- [ABOUT THIS TASK]
Below is a listing; restate from it, character for character, the lines beginning at the line holding "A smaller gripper" and ending at the line holding "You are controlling", both included.

- [DATA]
**********

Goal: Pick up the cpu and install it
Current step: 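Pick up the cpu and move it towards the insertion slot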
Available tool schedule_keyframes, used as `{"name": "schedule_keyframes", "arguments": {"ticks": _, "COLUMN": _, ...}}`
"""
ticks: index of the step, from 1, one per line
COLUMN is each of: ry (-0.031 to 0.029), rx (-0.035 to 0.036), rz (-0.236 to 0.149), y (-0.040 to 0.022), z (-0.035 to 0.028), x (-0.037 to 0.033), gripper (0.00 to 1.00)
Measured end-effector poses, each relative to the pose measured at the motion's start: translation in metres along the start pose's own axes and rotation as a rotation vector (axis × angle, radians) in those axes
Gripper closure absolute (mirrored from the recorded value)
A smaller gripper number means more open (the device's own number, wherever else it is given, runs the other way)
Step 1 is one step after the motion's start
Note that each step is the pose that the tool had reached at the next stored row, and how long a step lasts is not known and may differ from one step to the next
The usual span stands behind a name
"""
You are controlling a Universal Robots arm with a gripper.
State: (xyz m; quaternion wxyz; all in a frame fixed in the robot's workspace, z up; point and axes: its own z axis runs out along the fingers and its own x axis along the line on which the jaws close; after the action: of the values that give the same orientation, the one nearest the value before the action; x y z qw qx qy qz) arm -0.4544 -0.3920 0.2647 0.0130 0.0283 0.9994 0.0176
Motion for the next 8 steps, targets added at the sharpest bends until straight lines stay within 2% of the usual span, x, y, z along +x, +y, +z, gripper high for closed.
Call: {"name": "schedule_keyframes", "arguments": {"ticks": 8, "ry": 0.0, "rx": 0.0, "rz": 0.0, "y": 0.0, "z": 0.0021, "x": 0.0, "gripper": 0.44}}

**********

- [RESPONSE]
A smaller gripper number means more open (the device's own number, wherever else it is given, runs the other way)
Step 1 is one step after the motion's start
Note that each step is the pose that the tool had reached at the next stored row, and how long a step lasts is not known and may differ from one step to the next
The usual span stands behind a name
"""
You are controlling a Universal Robots arm with a gripper.

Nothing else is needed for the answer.